Problem requirements => Where does the word "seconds" show up in the records? Copy every line that has it.

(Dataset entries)
==*==

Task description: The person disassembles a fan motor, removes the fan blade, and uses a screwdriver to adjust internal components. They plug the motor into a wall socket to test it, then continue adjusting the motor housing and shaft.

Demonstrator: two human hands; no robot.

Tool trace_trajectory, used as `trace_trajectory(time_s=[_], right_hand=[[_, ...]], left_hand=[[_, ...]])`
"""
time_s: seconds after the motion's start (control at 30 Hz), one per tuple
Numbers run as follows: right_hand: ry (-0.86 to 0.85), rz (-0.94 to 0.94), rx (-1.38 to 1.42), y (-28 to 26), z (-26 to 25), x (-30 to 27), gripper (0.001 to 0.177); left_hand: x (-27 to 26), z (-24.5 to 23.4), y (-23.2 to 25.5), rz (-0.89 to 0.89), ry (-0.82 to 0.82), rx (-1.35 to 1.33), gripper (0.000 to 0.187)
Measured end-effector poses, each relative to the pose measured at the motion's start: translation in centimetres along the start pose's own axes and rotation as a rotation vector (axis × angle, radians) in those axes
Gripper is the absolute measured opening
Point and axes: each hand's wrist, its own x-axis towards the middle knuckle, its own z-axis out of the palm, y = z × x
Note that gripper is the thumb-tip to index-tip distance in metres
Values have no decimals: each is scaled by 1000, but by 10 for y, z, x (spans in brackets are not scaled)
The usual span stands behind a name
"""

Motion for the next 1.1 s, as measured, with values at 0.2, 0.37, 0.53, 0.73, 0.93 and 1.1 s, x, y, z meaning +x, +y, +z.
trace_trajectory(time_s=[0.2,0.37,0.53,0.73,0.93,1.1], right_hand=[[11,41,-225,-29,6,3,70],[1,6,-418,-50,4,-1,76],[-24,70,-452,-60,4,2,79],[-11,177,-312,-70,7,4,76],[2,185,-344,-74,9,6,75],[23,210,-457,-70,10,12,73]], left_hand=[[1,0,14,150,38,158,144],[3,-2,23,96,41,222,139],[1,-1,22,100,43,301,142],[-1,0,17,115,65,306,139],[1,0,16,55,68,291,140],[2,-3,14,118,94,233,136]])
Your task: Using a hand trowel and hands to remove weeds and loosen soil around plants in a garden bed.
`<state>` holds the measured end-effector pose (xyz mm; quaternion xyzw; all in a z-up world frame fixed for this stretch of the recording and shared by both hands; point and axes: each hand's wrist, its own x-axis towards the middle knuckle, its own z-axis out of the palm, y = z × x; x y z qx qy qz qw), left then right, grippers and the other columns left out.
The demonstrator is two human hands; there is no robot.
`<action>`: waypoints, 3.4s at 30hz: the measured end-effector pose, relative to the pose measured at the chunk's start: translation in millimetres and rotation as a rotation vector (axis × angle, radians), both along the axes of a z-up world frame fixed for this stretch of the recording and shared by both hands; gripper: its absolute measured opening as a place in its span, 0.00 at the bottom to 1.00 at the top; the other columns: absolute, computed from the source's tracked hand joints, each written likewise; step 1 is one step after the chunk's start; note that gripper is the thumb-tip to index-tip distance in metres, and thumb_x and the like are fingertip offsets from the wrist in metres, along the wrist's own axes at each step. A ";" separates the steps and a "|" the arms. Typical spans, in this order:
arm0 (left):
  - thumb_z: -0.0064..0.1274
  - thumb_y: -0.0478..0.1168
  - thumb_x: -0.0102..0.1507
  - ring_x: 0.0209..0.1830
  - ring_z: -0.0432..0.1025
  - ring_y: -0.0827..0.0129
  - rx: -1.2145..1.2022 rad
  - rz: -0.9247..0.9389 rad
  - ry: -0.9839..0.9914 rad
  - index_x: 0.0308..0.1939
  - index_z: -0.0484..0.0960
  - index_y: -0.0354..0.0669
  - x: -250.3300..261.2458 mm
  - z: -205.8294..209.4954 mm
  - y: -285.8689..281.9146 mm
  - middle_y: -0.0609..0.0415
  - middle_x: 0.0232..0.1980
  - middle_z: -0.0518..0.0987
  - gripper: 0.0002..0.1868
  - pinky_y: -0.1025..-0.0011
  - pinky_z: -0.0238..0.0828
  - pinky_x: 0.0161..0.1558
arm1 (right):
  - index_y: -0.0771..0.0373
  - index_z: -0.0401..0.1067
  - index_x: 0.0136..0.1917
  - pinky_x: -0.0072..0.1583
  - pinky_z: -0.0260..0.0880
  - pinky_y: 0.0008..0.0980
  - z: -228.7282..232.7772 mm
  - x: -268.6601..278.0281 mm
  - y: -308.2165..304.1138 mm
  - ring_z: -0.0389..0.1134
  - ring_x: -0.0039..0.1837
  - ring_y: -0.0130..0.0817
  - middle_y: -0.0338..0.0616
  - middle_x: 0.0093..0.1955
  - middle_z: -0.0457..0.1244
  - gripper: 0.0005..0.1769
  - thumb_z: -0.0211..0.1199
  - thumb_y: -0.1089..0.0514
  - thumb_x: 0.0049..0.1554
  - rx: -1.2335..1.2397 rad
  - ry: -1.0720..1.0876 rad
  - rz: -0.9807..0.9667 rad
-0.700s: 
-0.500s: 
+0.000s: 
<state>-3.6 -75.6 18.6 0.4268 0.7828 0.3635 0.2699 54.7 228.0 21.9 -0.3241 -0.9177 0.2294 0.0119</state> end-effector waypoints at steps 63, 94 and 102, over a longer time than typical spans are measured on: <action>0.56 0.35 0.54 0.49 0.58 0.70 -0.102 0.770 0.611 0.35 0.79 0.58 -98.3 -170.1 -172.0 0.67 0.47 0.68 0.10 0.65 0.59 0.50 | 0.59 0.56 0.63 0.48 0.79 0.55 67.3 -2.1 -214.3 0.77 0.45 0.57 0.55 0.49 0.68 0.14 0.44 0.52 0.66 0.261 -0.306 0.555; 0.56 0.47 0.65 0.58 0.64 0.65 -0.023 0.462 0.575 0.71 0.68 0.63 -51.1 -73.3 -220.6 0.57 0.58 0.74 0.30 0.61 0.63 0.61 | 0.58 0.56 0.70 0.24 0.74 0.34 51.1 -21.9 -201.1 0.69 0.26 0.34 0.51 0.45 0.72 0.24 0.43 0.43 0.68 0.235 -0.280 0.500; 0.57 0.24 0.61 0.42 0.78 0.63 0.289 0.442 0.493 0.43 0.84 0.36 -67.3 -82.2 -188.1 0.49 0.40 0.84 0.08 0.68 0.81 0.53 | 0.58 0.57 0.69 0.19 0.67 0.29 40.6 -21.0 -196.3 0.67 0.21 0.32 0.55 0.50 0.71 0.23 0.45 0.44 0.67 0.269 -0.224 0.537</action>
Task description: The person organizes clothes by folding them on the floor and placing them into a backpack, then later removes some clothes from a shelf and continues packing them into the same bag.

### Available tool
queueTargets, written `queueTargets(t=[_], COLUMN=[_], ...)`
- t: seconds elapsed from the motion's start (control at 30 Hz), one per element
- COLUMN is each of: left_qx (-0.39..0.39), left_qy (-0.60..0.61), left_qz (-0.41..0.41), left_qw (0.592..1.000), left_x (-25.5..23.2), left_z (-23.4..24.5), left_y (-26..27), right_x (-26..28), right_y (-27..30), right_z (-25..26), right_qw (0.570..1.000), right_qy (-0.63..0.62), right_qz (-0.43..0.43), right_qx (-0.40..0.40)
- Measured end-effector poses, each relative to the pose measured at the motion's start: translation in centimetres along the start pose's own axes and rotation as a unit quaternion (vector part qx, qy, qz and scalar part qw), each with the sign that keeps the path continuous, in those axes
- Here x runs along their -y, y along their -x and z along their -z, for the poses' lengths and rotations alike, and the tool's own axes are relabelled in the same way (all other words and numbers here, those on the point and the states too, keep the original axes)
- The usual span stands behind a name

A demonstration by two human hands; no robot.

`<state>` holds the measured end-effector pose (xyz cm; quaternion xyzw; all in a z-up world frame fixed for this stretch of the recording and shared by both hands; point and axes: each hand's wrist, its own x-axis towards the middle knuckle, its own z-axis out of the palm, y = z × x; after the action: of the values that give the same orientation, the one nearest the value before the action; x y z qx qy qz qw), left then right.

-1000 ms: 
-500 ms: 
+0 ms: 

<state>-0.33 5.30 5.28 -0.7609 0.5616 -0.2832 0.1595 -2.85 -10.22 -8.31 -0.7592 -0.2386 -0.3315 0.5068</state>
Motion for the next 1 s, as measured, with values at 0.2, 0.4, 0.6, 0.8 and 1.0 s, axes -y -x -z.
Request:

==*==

Task output =>
time_s: seconds after the motion's start (control at 30 Hz), one per tuple
- t: seconds elapsed from the motion's start (control at 30 Hz), one per element

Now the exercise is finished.